その後は一心不乱に料理に没頭していた。他の人がぼちぼち集まってきたのは夕方7時ごろ。その頃になって2時間ほど続いた料理はひと段落を迎えた。流石の私も腕がキツくなっていた

 

 

 

「角谷杏の生徒会長選挙出馬に感謝し、その勝利を祈願して、乾杯」

 

山崎さんが音頭をとり、ジュースの波が正面でぶつかる。

 

「そうかぁ、杏ちゃんかぁ」

 

「まぁ、だろうなぁとは思ってたけど」

 

「いやぁ、これでフォーラムも政権も一安心だな!よろしく頼むぞ、新会長!」

 

「まだまだ私の時代だよ」

 

「そうだったそうだった。会長もこれからもよろしくな!」

 

集まっていたのはそうそうたるメンバーだ。

 

生徒会長、山崎

副会長、玉丘

学園課長、角谷

校外交流課長、峰口

都市開発課長、山縣

保健衛生課長、三森

税務管理課長、藤峰

住民福祉課長、牧野

産業振興課長、林田

 

以上生徒会課長級以上9人。

 

大洗フォーラム代表、青嶋

大洗フォーラム副代表、白石

公正会会長、赤城

生徒議会議長、真崎

風紀委員長、志津川

風紀副委員長、園

 

大洗学園都市の有力者6人

 

計15人

 

このメンバーが、ここに集った。大洗女子学園の政治の根幹を成し得るメンバーである

 

最初は学園の政治がらみの話も、半ば笑い話として話題に乗った。議会など政治の場でさえなければ、別にそこまで対立する必要もないし、していないのである

 

「この前の議題の時のそちらの今田の質疑、イヤーなところ突いてきよりましたね」

 

「でしょ〜。

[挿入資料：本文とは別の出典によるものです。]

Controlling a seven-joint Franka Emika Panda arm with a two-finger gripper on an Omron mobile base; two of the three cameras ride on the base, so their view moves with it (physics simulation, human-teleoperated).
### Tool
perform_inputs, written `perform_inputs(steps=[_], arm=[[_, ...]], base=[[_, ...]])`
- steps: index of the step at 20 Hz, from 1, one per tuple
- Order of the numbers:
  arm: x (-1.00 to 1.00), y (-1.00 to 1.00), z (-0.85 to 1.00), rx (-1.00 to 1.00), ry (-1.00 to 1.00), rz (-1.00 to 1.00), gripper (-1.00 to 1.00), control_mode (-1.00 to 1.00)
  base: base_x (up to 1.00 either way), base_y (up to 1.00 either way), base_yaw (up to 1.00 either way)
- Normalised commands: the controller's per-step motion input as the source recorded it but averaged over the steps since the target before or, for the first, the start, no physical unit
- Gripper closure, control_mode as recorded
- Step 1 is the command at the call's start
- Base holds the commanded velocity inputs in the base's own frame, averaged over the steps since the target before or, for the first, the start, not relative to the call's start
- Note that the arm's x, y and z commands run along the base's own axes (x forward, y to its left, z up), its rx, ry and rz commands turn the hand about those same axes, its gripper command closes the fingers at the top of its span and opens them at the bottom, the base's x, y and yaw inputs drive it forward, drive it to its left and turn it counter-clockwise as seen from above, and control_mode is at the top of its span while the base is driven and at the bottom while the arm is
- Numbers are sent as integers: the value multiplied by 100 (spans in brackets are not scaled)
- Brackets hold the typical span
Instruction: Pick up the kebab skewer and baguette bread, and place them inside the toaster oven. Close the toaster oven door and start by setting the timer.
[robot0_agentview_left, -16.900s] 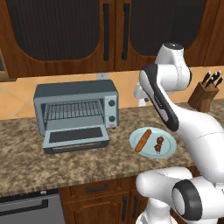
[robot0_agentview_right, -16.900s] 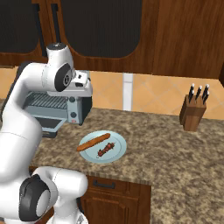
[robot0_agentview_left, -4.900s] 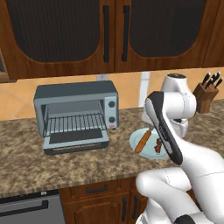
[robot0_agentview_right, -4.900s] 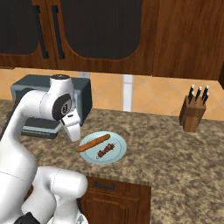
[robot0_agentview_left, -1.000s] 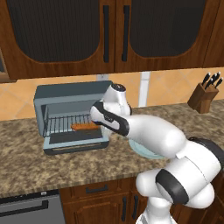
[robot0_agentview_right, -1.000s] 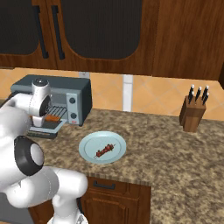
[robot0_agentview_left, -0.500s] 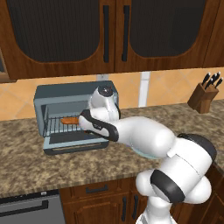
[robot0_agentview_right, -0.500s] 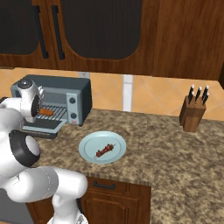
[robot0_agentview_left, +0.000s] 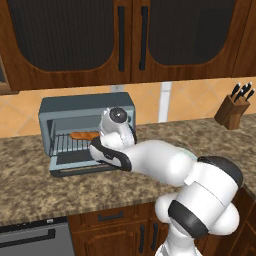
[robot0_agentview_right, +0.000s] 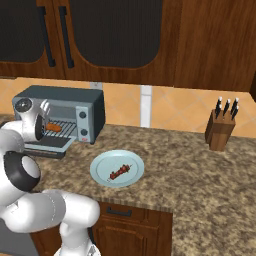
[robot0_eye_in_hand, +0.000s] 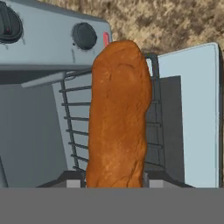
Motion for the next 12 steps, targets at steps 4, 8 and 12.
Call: perform_inputs(steps=[4, 8, 12], arm=[[27, 2, 0, 0, 0, 0, 100, -100], [26, 2, 0, 0, -1, 0, 100, -100], [32, 8, 0, 0, -4, 0, 100, -100]], base=[[0, 0, 0], [0, 0, 0], [0, 0, 0]])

アイツが現状ウチの若手のホープよ!これからアイツの時代が来たら……覚悟してくださいよ」

 

「うっわ〜。党首討論持ち込まれたらキツイわ〜」

 

「だからって逃げないでくださいよ!」

 

「わーってるよ」

 

和気藹々……かね?

 

 

 

飯がだいぶ進んできたころ、誰かが言った

 

「それで……会長。このメンバーを集めて、何を話される気でしょうか?」

 

場の空気がさっと冷める。きっと冷めねばならなかったのだ。

 

「……まぁ、非常に良くない知らせだね」

 

山崎さんの声も低くなった

 

「……というと?」

 

「……最近、お上が学園艦縮小に舵を切り始めている。歳出縮小を掲げる中で、学園艦への援助金の規模が問題視されているらしい」

 

「で、大洗がその『縮小』の候補に入ったってところか?」

 

「おおかたその通りだ。正式じゃないがな。おっとそうだ、これはまだ内密に頼むぞ。情報元が知れると厄介だ。特に風紀委員、この件に関してはこの先も隠匿したい。協力して欲しい」

 

「漏れたらそれだけで新入生を減らしかねません。学園の未来に関わりますね。分かりました、全力を尽くします。いいな、そど子」

 

「はい」

 

「それで何をなさろうと?」

 

「……昨今の志願者数、学園艦人口の縮小。開発の不振。余剰資金の少なさも不名誉なことに学園艦トップクラス。

どうにも上手くまとまらないのは、この政党乱立っぷりとそれをまとめきれない体制にある。が、これまで誰も止められなかった。正直このまま進めたところで、この先の滅亡を回避できるとも思えん。